◆ REQUIRED WORK ◆
Go through the lines below and count those that contain "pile"; the number is all that should be returned.

◆ DATA ◆
• • • •
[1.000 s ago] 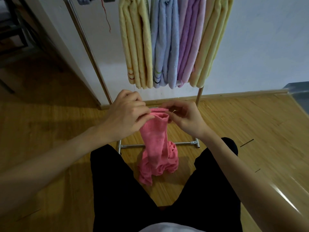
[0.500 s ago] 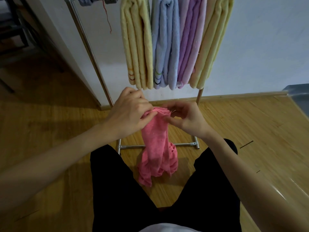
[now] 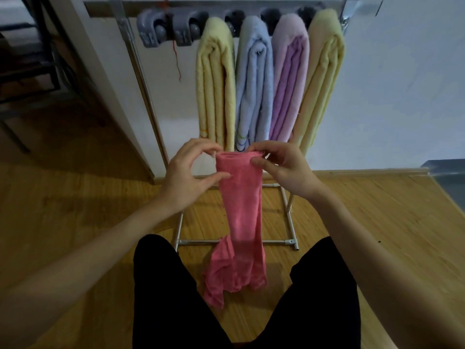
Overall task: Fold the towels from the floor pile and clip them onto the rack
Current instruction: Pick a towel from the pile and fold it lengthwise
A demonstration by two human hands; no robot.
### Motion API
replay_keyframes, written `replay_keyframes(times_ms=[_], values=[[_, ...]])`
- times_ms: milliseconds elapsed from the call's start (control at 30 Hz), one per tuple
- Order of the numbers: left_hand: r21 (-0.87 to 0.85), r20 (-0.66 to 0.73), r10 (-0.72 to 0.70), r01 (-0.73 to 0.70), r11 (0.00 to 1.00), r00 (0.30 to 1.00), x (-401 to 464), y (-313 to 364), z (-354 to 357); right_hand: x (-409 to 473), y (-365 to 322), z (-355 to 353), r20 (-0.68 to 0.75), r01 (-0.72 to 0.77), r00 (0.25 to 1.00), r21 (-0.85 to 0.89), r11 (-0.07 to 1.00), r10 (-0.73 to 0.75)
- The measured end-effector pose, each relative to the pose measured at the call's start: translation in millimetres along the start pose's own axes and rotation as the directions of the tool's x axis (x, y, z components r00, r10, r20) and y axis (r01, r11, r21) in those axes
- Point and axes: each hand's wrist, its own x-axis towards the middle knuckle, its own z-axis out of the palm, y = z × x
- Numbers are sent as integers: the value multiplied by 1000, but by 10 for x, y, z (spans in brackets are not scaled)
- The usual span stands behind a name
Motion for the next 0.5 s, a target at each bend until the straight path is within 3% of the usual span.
replay_keyframes(times_ms=[67,200,267,367,500], values=[[-143,37,-94,99,985,995,141,15,-17,73,-57,-62,-35,-2,999,46,999,3],[-335,263,-258,339,879,930,417,70,-81,179,-142,-202,-75,-4,997,69,998,9],[-386,251,-305,384,839,919,489,75,-68,218,-177,-278,-87,5,996,65,998,1],[-363,167,-281,324,874,945,591,129,-41,260,-213,-374,-97,14,995,5,1000,-13],[-256,52,-56,68,964,997,721,299,-35,313,-237,-469,-131,21,991,-70,997,-30]])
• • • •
◆ ANSWER ◆
2